In Rangpur findet man, wenn man um einige dunkle Ecken biegt und durch einen Hinterhof und eine enge Gasse schleicht, eines der ältesten Restaurants der Stadt, das Hotel Mitali. Es hat schon zu der Zeit existiert, als Bangladesch noch Ost-Pakistan hieß. In heutiger Zeit ist es berühmt für seine urige, aber doch irgendwie fein bürgerliche Atmosphäre und für den Alkohol, den es hier unter der Hand zu kaufen gibt, obwohl das offiziel verboten ist.

Entsprechend zwielichtig und kriminell schaut der uralte Kellner, der aussieht wie das Inventar. An der Wand hängt Werbung aus den 90ern, Servietten sind Zeitungstücken, der Tee ist dickflüssig, mit echter Kuhmilch gemacht. Der Chef beurteilt die Besucher beim Eintreten von seinem Tresen aus. Die Gäste sind meistens ehrwürdige Herren mit abgewirtschafteten Hemden, die nach wichtigen Gesprächen  aussehen und ihre Bärte zwirbeln.
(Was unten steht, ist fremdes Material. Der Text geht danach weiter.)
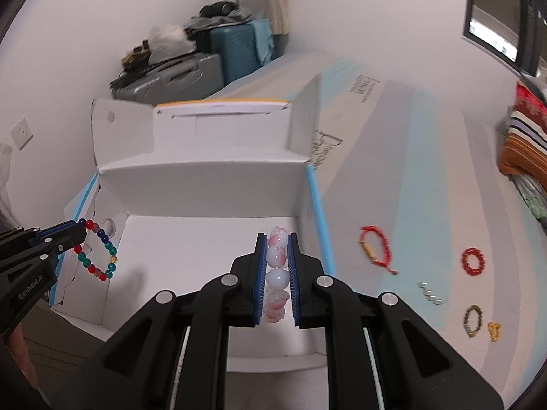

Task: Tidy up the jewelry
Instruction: 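Carry both bracelets into the white box with both tools, then open both tools to drop the bracelets inside the box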

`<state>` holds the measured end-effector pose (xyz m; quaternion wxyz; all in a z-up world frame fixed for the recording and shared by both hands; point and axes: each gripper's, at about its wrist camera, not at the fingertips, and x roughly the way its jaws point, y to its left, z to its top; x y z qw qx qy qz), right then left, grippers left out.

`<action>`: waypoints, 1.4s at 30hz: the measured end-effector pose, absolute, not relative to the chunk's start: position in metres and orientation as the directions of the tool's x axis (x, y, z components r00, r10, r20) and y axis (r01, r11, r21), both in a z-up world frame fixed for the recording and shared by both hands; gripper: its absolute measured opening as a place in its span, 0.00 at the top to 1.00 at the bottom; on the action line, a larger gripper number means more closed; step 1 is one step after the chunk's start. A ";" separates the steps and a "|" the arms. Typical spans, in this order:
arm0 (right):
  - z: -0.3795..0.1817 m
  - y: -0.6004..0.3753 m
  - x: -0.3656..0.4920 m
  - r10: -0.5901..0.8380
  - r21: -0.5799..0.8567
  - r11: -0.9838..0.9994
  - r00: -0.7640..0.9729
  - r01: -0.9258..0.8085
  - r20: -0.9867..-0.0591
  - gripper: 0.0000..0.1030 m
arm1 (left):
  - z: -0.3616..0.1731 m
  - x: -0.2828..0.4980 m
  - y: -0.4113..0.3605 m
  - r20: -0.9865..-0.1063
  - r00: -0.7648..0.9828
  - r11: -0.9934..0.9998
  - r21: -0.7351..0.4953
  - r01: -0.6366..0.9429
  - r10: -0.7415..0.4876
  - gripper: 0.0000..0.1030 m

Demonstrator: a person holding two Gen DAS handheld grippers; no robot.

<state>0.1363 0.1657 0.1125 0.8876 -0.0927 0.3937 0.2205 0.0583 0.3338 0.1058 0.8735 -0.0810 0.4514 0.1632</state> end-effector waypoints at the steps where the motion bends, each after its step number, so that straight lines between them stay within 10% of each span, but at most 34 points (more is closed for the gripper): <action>1: 0.107 0.174 0.135 0.319 0.007 0.881 0.583 -0.473 -0.747 0.89 | 0.102 0.058 0.338 -0.821 0.531 0.931 0.005 -0.365 0.213 0.91; 32: 0.021 0.229 0.147 0.209 -0.056 0.875 0.479 -0.482 -0.853 0.86 | 0.018 0.073 0.373 -0.912 0.382 0.911 -0.022 -0.413 0.151 0.88; 37: 0.035 0.218 0.140 0.219 -0.055 0.884 0.516 -0.464 -0.828 0.51 | 0.031 0.065 0.365 -0.897 0.413 0.917 -0.025 -0.398 0.155 0.62; 40: 0.047 0.210 0.138 0.227 -0.053 0.890 0.541 -0.453 -0.810 0.36 | 0.047 0.057 0.357 -0.866 0.451 0.909 0.011 -0.416 0.217 0.26; 42: 0.056 0.203 0.136 0.228 -0.056 0.895 0.563 -0.442 -0.795 0.27 | 0.056 0.053 0.353 -0.846 0.472 0.907 0.031 -0.421 0.248 0.24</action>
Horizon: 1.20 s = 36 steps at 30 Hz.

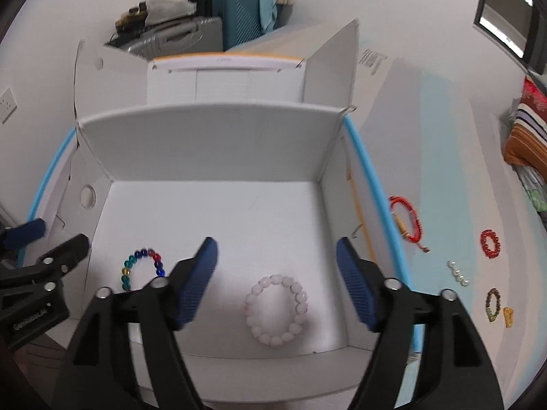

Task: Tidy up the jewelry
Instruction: 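Open both tools to drop the bracelets inside the box, then move both tools back over the remaining bracelets on the bed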

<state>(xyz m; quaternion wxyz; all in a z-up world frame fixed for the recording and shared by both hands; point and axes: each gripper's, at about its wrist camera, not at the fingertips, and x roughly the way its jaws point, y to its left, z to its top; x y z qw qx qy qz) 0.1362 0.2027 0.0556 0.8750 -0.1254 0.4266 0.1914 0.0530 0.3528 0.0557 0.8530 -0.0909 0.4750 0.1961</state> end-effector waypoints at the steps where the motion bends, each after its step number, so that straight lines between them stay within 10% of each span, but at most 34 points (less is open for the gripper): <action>1: 0.059 0.199 0.135 0.228 -0.058 0.897 0.572 -0.438 -0.788 0.25 | 0.059 0.051 0.351 -0.843 0.478 0.907 0.029 -0.420 0.248 0.22; 9: 0.088 0.152 0.132 0.213 -0.069 0.922 0.645 -0.382 -0.734 0.10 | 0.088 0.042 0.321 -0.799 0.557 0.923 -0.007 -0.385 0.226 0.06; 36: 0.099 -0.106 0.146 0.010 -0.060 0.996 0.713 -0.073 -0.701 0.08 | 0.091 0.099 0.085 -0.749 0.662 1.000 0.007 -0.028 0.024 0.06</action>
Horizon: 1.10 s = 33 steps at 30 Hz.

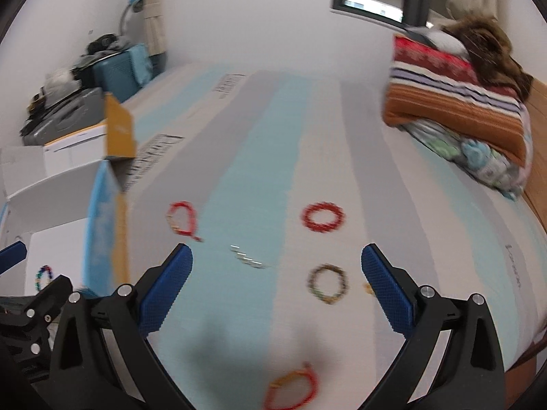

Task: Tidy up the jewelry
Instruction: 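Move both tools back over the remaining bracelets on the bed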

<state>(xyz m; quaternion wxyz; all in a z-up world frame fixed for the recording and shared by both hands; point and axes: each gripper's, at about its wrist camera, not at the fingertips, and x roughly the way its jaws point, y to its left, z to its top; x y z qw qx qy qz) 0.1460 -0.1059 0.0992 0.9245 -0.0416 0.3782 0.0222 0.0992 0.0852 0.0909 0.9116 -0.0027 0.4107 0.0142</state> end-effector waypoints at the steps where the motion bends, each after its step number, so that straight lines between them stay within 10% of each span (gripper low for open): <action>1: 0.097 -0.115 0.146 0.003 -0.058 0.996 0.710 -0.061 -0.704 0.08 | 0.089 0.101 0.078 -0.751 0.660 1.000 0.002 -0.019 0.014 0.06; 33: -0.045 -0.278 0.198 0.010 0.050 0.997 0.543 0.058 -0.840 0.08 | -0.067 0.115 -0.066 -0.862 0.491 0.980 -0.030 0.197 -0.126 0.06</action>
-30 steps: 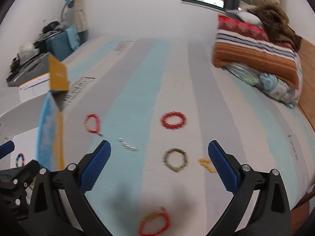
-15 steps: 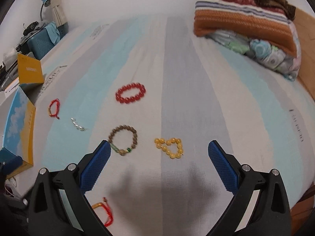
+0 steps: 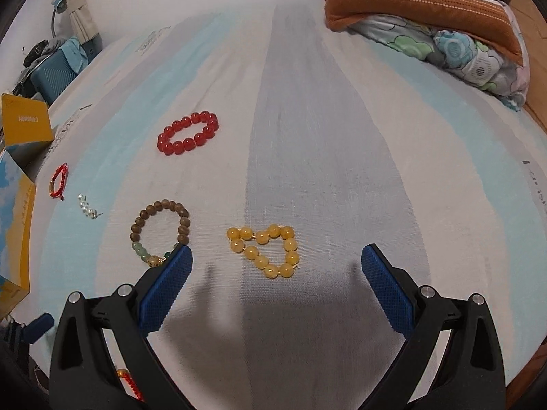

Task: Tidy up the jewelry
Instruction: 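Move both tools back over the remaining bracelets on the bed, then grasp the red cord bracelet with the left tool while the right tool grasps the yellow bead bracelet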

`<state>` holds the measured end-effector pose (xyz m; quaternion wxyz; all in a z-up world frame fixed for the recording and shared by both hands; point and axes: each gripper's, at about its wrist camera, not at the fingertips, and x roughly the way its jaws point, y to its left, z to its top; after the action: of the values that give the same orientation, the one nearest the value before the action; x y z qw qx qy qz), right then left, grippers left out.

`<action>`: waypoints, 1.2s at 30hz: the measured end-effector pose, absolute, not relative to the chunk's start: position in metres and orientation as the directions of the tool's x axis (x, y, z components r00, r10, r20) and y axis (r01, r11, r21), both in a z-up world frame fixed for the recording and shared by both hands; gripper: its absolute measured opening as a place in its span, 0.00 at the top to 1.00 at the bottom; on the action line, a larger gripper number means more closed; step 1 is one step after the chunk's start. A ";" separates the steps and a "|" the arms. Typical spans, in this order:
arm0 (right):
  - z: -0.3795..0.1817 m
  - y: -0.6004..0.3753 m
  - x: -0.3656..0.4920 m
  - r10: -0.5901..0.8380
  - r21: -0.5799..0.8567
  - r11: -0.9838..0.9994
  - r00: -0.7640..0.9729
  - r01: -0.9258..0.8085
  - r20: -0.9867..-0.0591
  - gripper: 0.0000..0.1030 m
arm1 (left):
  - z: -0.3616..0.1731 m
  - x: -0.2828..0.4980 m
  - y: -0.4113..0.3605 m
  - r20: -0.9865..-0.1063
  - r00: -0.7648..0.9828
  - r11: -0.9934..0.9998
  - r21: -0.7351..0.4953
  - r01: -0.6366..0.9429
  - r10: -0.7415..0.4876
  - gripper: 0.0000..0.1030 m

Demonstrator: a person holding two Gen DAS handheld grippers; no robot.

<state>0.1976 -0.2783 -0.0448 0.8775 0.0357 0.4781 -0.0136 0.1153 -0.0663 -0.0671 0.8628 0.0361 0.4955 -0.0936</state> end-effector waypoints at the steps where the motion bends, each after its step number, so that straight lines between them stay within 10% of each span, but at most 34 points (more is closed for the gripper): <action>1: -0.045 -0.279 0.198 0.008 0.046 0.997 0.542 0.057 -0.841 0.08 | -0.071 0.114 -0.068 -0.863 0.489 0.978 -0.023 0.208 -0.124 0.06; 19: -0.069 -0.281 0.212 0.039 0.079 0.995 0.467 0.065 -0.883 0.25 | -0.083 0.107 -0.074 -0.860 0.487 0.967 -0.023 0.255 -0.149 0.08; 36: -0.074 -0.279 0.213 0.019 0.052 0.997 0.469 0.057 -0.883 0.62 | -0.081 0.104 -0.072 -0.850 0.510 0.966 0.007 0.257 -0.130 0.53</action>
<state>0.2129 -0.2790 -0.0741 0.8563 0.0368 0.5150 -0.0109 0.1043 -0.0717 -0.0809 0.8664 0.0659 0.4822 -0.1115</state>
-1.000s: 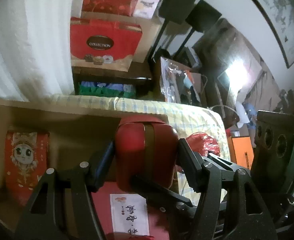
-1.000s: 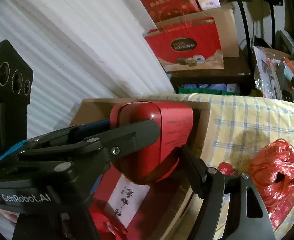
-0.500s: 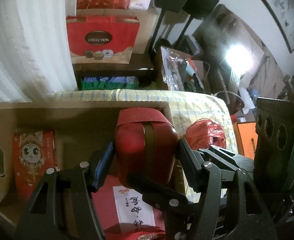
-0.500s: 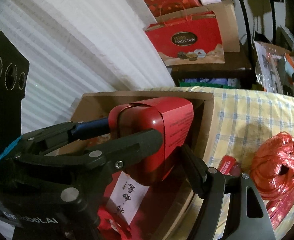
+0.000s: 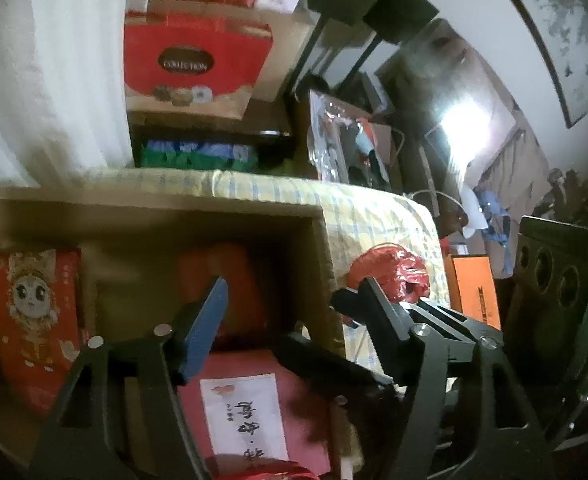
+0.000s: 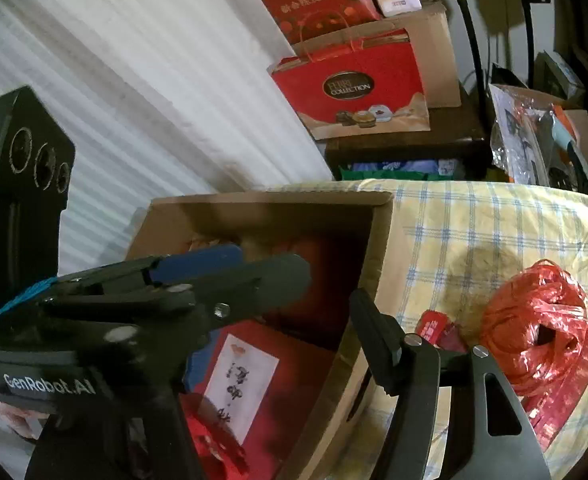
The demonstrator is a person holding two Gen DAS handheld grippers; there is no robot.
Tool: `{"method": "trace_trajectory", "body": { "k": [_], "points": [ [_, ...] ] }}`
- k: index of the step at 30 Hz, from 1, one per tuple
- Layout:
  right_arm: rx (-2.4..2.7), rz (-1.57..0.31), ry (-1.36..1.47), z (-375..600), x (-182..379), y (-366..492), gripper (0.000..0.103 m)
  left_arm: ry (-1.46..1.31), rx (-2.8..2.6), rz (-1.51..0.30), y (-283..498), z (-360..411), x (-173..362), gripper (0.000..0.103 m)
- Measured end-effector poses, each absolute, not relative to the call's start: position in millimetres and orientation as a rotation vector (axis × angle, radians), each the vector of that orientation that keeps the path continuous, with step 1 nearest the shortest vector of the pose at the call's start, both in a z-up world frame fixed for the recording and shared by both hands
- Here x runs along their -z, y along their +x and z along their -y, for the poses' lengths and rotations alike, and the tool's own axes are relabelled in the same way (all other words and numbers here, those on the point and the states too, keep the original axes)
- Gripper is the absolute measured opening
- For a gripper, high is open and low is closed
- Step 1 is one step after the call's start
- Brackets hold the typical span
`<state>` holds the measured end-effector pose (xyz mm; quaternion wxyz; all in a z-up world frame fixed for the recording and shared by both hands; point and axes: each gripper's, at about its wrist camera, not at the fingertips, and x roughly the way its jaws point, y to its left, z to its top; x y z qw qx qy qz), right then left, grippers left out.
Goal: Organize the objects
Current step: 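Lower the red case into the cardboard box and open the right gripper, then withdraw the right gripper from the box back over the table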
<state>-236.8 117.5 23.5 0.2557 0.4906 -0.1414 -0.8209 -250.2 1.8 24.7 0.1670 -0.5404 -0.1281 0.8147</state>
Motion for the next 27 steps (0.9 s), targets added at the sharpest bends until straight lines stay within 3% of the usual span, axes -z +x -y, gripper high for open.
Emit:
{"method": "trace_trajectory", "body": {
  "k": [11,20,27],
  "points": [
    [2.332,0.302,1.309,-145.7,-35.5,-213.1,0.073,-1.455,-2.357,0.416,-229.2,10.1,-36.2,0.088],
    [2.439,0.213,1.341,-173.3,-41.7,-193.2,0.082,-1.426,-2.401,0.309,-206.3,-5.4,-43.7,0.089],
    [2.495,0.201,1.372,-195.2,-47.5,-178.7,0.086,-1.394,-2.446,0.244,-187.7,-14.8,-49.6,0.098]
  ]
}}
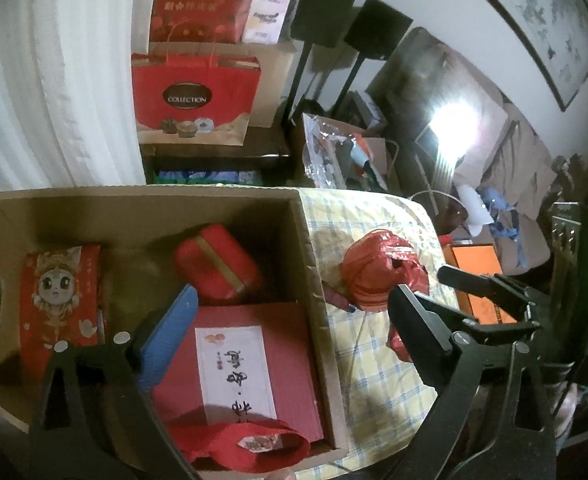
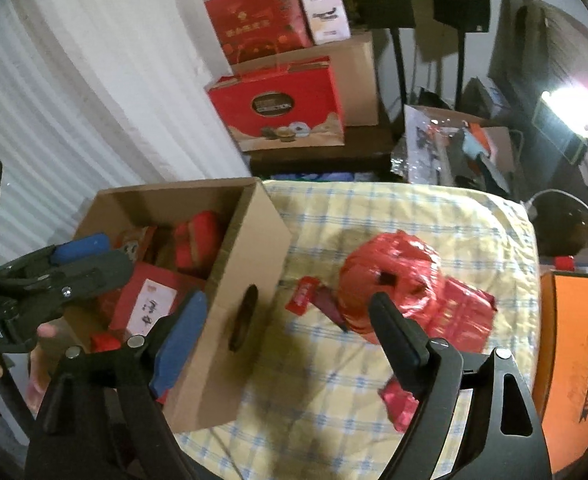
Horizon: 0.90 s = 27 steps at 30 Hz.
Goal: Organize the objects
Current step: 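Withdraw the right gripper from the box back over the table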
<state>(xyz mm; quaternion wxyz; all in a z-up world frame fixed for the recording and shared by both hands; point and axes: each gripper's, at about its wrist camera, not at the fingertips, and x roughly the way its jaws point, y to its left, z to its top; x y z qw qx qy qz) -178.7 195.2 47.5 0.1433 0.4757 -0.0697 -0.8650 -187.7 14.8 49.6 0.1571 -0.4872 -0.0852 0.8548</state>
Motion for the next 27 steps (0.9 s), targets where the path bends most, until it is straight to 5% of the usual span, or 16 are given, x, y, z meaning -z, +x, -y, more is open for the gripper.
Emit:
{"method": "trace_trajectory", "body": {
  "k": [5,7,27],
  "points": [
    [2.522,0.196,1.369,-204.2,-53.0,-170.4,0.092,-1.386,-2.455,0.195,-176.8,-23.2,-50.4,0.099],
    [2.541,0.181,1.361,-209.6,-57.0,-163.7,0.103,-1.378,-2.462,0.173,-171.1,-26.8,-51.6,0.101],
    [2.642,0.155,1.362,-240.9,-68.9,-121.9,0.102,-1.236,-2.515,-0.038,-123.7,-78.4,-66.2,0.102]
  ]
}}
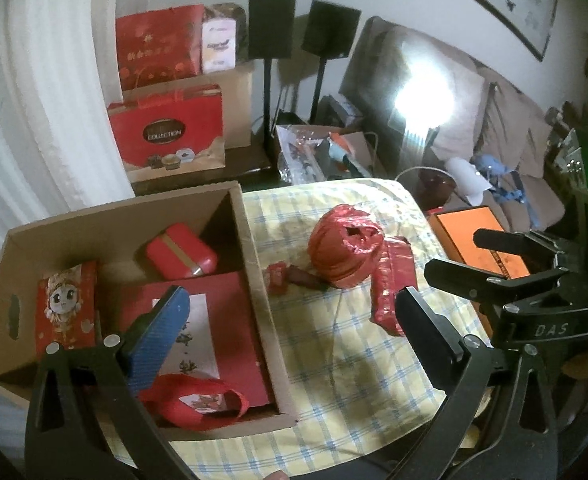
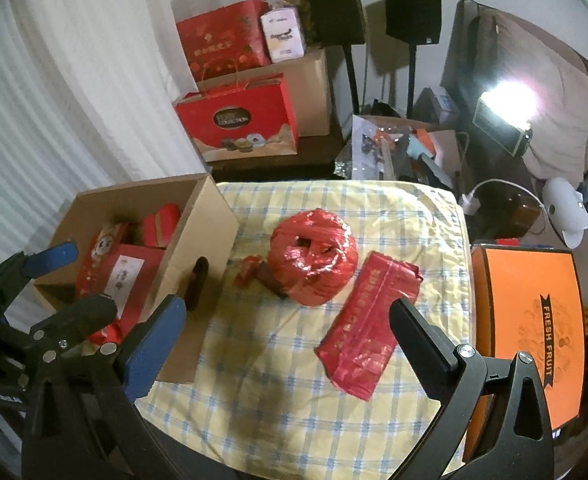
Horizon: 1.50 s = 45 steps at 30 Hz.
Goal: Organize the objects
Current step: 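Withdraw the right gripper from the box back over the table, then move both grippers to the red gold-lettered packet and close on it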
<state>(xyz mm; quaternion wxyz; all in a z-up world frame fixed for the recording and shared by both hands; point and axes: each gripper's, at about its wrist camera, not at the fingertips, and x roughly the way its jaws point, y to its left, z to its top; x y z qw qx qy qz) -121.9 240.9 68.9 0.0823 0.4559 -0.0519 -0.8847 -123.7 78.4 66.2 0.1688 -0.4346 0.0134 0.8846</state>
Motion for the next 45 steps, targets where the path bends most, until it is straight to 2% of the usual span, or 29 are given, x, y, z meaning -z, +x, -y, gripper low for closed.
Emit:
{"method": "trace_trajectory", "body": {
  "k": [14,20,23,27,29,33,38,40,42,45],
  "points": [
    [2.727,0.143,1.378,-275.0,-59.8,-102.3,0.102,-1.192,-2.497,-0.071,-105.6,-110.2,-58.9,0.102],
    [2.760,0.157,1.411,-297.0,-45.1,-97.0,0.102,-1.201,-2.437,0.012,-104.8,-127.2,-42.4,0.102],
    [2.807,0.142,1.435,-312.0,-32.6,-91.1,0.102,-1.236,-2.387,0.046,-106.3,-138.0,-30.2,0.099],
    [2.796,0.196,1.466,-327.4,-13.7,-89.4,0.102,-1.260,-2.365,0.003,-104.2,-155.7,-14.2,0.093],
    [2.783,0.219,1.486,-332.4,-4.6,-89.5,0.100,-1.278,-2.345,-0.008,-102.9,-163.3,-6.6,0.092],
    [2.768,0.221,1.511,-336.3,6.5,-90.5,0.094,-1.320,-2.315,-0.051,-106.8,-177.9,9.0,0.079],
    [2.704,0.281,1.544,-342.4,25.8,-94.7,0.086,-1.372,-2.279,-0.034,-114.7,-186.9,28.8,0.079],
    [2.662,0.318,1.569,-344.5,34.8,-97.4,0.078,-1.392,-2.262,-0.047,-116.7,-190.9,35.8,0.079],
    [2.638,0.340,1.586,-346.3,41.2,-99.5,0.072,-1.404,-2.254,-0.053,-119.0,-193.9,41.7,0.073],
    [2.619,0.370,1.598,-348.0,48.6,-102.5,0.070,-1.429,-2.238,-0.036,-123.3,-197.9,53.4,0.071]
  ]
}}
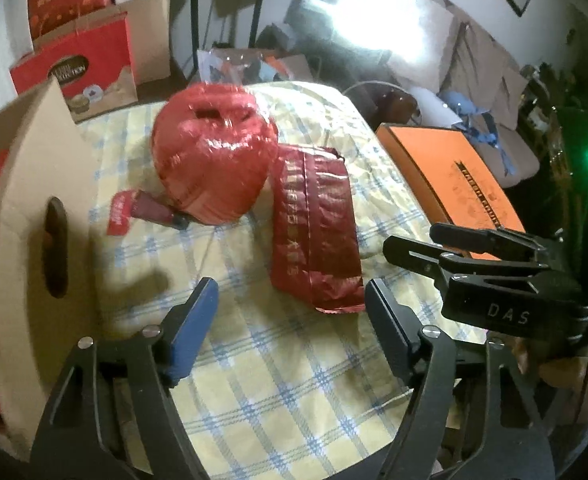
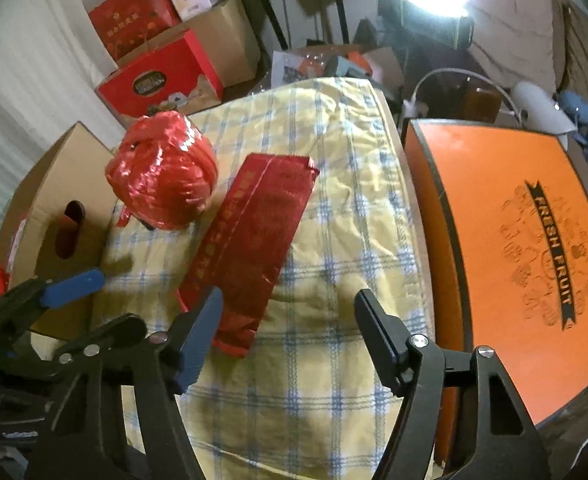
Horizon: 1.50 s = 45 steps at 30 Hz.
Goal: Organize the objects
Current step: 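Move both grippers to the red gold-lettered packet and close on it, then lift the red packet upright off the cloth with both grippers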
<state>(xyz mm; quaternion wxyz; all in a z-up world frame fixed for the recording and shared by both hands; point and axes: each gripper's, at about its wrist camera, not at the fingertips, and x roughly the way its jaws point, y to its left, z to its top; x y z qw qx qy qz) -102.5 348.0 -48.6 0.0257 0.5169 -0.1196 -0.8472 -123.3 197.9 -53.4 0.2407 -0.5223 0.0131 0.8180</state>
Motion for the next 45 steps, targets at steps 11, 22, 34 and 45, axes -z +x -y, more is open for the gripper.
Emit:
{"method": "trace_trajectory", "body": {
  "k": [11,22,34,45],
  "points": [
    [2.644,0.395,1.555,-359.4,49.2,-133.5,0.062,-1.501,-2.202,-0.004,-138.7,-208.5,89.3,0.051],
    [2.664,0.353,1.543,-367.8,60.8,-181.2,0.057,-1.525,-2.141,0.062,-147.7,-211.2,98.7,0.044],
    [2.601,0.364,1.577,-360.7,83.1,-196.9,0.025,-1.514,-2.189,0.040,-144.7,-217.9,100.1,0.013],
    [2.535,0.540,1.525,-371.5,75.4,-183.3,0.008,-1.402,-2.240,-0.005,-135.8,-215.3,82.0,0.001]
  ]
}}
Dazu kommen die freudig erregten Alkoholkäufer. Die Küche ist dunkel und rauchig, Kessel brodeln, der Tee kocht überm Feuer, schnell werden Teller geknallt, gewaschen, neu gefüllt von muskulösen Armen des Küchenjunges, der im Schatten verschwindet. Das Wasser malt Blumen in den Putz und über dem ganzen Ort liegt eine jahrealte, komplizenhafte Atmosphäre, bildet man sich ein.


Kommentar schreiben

Kommentare: 3
  • #1

    Gerdi und Thomas (Sonntag, 07 Juni 2015 11:57)

    Und gleich taucht 007 auf, natürlich als Roger Moore oder Sean O'Connery

  • #2

    Thomas aus Catterfeld (Montag, 15 Juni 2015 18:22)

    Ist dass wirklich ein Hotel? Sieht ehr wie eine schlecht laufende Kneipe aus.

  • #3

    Claudine (Donnerstag, 18 Juni 2015 20:08)

    Je ne sais pas si j'arriverais à manger dans ce cloaque!!!